**EXERCISE**
Each record must be printed exactly as given.

**Stored data entries**
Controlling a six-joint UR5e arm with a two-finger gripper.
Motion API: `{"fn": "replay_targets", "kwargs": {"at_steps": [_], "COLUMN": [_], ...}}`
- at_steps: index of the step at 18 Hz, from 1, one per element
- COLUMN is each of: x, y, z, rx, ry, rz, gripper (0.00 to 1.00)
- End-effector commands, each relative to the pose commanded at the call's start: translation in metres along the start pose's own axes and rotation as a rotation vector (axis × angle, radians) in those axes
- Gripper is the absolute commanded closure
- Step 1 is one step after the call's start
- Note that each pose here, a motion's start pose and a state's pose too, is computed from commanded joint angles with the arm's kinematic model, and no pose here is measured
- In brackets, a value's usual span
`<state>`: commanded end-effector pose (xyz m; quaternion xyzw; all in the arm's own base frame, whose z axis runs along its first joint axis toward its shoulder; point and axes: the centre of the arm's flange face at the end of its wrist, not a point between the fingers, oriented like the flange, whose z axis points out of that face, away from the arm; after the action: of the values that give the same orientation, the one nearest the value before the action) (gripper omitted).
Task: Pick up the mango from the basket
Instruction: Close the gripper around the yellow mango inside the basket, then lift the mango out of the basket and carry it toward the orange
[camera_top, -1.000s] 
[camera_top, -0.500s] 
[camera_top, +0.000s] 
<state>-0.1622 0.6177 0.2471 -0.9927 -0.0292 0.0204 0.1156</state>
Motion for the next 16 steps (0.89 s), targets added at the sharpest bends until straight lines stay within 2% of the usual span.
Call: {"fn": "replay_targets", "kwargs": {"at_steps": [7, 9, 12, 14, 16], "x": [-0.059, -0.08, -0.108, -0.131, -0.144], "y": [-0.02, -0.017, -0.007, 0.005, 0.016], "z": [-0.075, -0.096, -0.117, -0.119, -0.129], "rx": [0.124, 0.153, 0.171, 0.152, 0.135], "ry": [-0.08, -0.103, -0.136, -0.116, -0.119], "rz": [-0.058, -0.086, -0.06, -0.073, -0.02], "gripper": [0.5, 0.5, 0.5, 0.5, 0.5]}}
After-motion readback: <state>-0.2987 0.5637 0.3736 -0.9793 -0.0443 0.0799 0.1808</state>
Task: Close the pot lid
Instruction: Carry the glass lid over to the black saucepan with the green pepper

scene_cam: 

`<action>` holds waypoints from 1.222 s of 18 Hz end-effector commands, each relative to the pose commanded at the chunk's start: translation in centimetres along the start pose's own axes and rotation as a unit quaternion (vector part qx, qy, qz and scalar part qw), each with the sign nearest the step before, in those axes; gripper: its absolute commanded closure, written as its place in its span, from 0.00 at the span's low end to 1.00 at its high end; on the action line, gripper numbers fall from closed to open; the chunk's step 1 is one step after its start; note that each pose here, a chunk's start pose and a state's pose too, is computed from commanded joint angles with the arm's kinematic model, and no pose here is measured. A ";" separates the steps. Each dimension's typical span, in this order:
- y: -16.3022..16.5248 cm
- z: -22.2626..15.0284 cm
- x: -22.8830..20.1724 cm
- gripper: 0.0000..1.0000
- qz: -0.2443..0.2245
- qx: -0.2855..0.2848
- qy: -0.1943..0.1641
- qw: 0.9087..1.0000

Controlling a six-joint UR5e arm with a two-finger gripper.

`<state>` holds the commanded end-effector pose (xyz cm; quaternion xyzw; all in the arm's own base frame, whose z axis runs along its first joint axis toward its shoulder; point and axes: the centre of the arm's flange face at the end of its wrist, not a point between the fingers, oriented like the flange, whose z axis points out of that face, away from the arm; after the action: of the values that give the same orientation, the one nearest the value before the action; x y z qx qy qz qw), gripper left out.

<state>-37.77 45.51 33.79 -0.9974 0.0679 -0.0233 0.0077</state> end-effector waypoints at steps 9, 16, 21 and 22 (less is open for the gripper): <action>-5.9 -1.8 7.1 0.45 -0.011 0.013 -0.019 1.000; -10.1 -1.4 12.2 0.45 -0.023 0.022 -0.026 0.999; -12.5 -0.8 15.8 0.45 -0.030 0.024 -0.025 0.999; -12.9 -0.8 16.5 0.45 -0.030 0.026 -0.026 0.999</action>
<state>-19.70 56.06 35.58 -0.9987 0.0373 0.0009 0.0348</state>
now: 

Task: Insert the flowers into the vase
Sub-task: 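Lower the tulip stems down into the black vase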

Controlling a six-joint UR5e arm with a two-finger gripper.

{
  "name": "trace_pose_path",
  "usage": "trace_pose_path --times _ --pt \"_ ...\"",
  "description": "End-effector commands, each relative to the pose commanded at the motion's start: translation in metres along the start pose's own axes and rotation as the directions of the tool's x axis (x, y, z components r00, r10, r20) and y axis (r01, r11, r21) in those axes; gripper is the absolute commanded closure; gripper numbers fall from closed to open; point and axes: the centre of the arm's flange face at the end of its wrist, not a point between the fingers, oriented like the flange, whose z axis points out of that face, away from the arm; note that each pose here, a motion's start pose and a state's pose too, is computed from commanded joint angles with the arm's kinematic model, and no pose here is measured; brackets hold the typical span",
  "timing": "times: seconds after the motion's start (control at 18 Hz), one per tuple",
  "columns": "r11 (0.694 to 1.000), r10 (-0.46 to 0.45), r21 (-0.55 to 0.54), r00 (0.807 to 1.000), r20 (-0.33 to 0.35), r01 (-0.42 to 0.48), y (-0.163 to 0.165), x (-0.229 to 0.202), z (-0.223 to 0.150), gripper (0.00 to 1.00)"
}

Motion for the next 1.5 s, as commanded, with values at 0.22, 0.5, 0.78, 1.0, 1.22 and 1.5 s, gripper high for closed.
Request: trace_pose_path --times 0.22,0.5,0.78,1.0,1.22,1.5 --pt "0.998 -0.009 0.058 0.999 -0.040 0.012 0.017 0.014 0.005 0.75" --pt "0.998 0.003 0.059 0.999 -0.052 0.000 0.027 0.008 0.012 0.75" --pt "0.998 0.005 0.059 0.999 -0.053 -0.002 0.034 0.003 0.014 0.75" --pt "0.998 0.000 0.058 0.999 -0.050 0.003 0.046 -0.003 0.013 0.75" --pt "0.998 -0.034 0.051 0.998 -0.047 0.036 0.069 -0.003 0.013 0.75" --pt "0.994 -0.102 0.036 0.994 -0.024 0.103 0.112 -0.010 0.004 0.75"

**RESULT**
Controlling a six-joint UR5e arm with a two-finger gripper.
Motion API: `{"fn": "replay_targets", "kwargs": {"at_steps": [_], "COLUMN": [_], ...}}`
- at_steps: index of the step at 18 Hz, from 1, one per element
- COLUMN is each of: x, y, z, rx, ry, rz, gripper (0.00 to 1.00)
- End-effector commands, each relative to the pose commanded at the call's start: translation in metres along the start pose's own axes and rotation as a rotation vector (axis × angle, radians) in those axes
- Gripper is the absolute commanded closure
- Step 1 is one step after the call's start
- Note that each pose here, a motion's start pose and a state's pose too, is computed from commanded joint angles with the arm's kinematic model, and no pose here is measured
- In brackets, a value's usual span
`<state>`: commanded end-effector pose (xyz m; quaternion xyzw; all in the arm's own base frame, whose z axis runs along its first joint axis toward its shoulder; point and axes: the centre of the arm's flange face at the end of its wrist, not a point between the fingers, oriented like the flange, whose z axis points out of that face, away from the arm; after the action: of the values that give the same orientation, the one nearest the value before the action) (gripper omitted).
Task: Pick up the mango from the basket
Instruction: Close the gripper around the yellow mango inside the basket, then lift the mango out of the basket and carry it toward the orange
[camera_top, -1.000s] 
[camera_top, -0.500s] 
[camera_top, +0.000s] 
<state>-0.1622 0.6177 0.2471 -0.9927 -0.0292 0.0204 0.1156</state>
Motion for the next 16 steps (0.89 s), targets added at the sharpest bends until straight lines stay within 2% of the usual span.
Call: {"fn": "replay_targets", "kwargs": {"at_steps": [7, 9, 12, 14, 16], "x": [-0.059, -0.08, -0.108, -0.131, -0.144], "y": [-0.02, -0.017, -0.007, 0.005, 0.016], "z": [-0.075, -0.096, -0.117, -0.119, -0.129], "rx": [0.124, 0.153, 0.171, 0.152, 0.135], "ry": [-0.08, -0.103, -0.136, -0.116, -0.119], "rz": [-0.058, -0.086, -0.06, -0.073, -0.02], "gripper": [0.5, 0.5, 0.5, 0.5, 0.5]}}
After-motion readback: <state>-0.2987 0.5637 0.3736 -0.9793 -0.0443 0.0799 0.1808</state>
Task: Close the pot lid
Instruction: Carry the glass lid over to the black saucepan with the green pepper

scene_cam: 

`<action>` holds waypoints from 1.222 s of 18 Hz end-effector commands, each relative to the pose commanded at the chunk's start: translation in centimetres along the start pose's own axes and rotation as a unit quaternion (vector part qx, qy, qz and scalar part qw), each with the sign nearest the step before, in those axes; gripper: its absolute commanded closure, written as its place in its span, from 0.00 at the span's low end to 1.00 at its high end; on the action line, gripper numbers fall from closed to open; the chunk's step 1 is one step after its start; note that each pose here, a chunk's start pose and a state's pose too, is computed from commanded joint angles with the arm's kinematic model, and no pose here is measured. A ";" separates the steps. Each dimension's typical span, in this order:
- y: -16.3022..16.5248 cm
- z: -22.2626..15.0284 cm
- x: -22.8830..20.1724 cm
- gripper: 0.0000..1.0000
- qz: -0.2443..0.2245
- qx: -0.2855..0.2848
- qy: -0.1943..0.1641
- qw: 0.9087..1.0000

Controlling a six-joint UR5e arm with a two-finger gripper.

`<state>` holds the commanded end-effector pose (xyz cm; quaternion xyzw; all in the arm's own base frame, whose z axis runs along its first joint axis toward its shoulder; point and axes: the centre of the arm's flange face at the end of its wrist, not a point between the fingers, oriented like the flange, whose z axis points out of that face, away from the arm; after the action: of the values that give the same orientation, the one nearest the value before the action; x y z qx qy qz qw), gripper left out.

<state>-37.77 45.51 33.79 -0.9974 0.0679 -0.0233 0.0077</state> end-effector waypoints at steps 9, 16, 21 and 22 (less is open for the gripper): <action>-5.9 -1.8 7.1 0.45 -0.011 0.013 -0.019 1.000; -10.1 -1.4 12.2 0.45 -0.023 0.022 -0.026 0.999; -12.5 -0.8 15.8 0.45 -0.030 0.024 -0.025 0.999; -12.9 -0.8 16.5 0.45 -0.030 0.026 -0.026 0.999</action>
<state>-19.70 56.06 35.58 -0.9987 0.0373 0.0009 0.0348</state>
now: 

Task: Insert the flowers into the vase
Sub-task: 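Lower the tulip stems down into the black vase
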
Controlling a six-joint UR5e arm with a two-finger gripper.

{
  "name": "trace_pose_path",
  "usage": "trace_pose_path --times _ --pt \"_ ...\"",
  "description": "End-effector commands, each relative to the pose commanded at the motion's start: translation in metres along the start pose's own axes and rotation as the directions of the tool's x axis (x, y, z components r00, r10, r20) and y axis (r01, r11, r21) in those axes; gripper is the absolute commanded closure; gripper numbers fall from closed to open; point and axes: the centre of the arm's flange face at the end of its wrist, not a point between the fingers, oriented like the flange, whose z axis points out of that face, away from the arm; note that each pose here, a motion's start pose and a state's pose too, is computed from commanded joint angles with the arm's kinematic model, and no pose here is measured; brackets hold the typical span",
  "timing": "times: seconds after the motion's start (control at 18 Hz), one per tuple",
  "columns": "r11 (0.694 to 1.000), r10 (-0.46 to 0.45), r21 (-0.55 to 0.54), r00 (0.807 to 1.000), r20 (-0.33 to 0.35), r01 (-0.42 to 0.48), y (-0.163 to 0.165), x (-0.229 to 0.202), z (-0.223 to 0.150), gripper (0.00 to 1.00)"
}

Motion for the next 1.5 s, as commanded, with values at 0.22, 0.5, 0.78, 1.0, 1.22 and 1.5 s, gripper high for closed.
Request: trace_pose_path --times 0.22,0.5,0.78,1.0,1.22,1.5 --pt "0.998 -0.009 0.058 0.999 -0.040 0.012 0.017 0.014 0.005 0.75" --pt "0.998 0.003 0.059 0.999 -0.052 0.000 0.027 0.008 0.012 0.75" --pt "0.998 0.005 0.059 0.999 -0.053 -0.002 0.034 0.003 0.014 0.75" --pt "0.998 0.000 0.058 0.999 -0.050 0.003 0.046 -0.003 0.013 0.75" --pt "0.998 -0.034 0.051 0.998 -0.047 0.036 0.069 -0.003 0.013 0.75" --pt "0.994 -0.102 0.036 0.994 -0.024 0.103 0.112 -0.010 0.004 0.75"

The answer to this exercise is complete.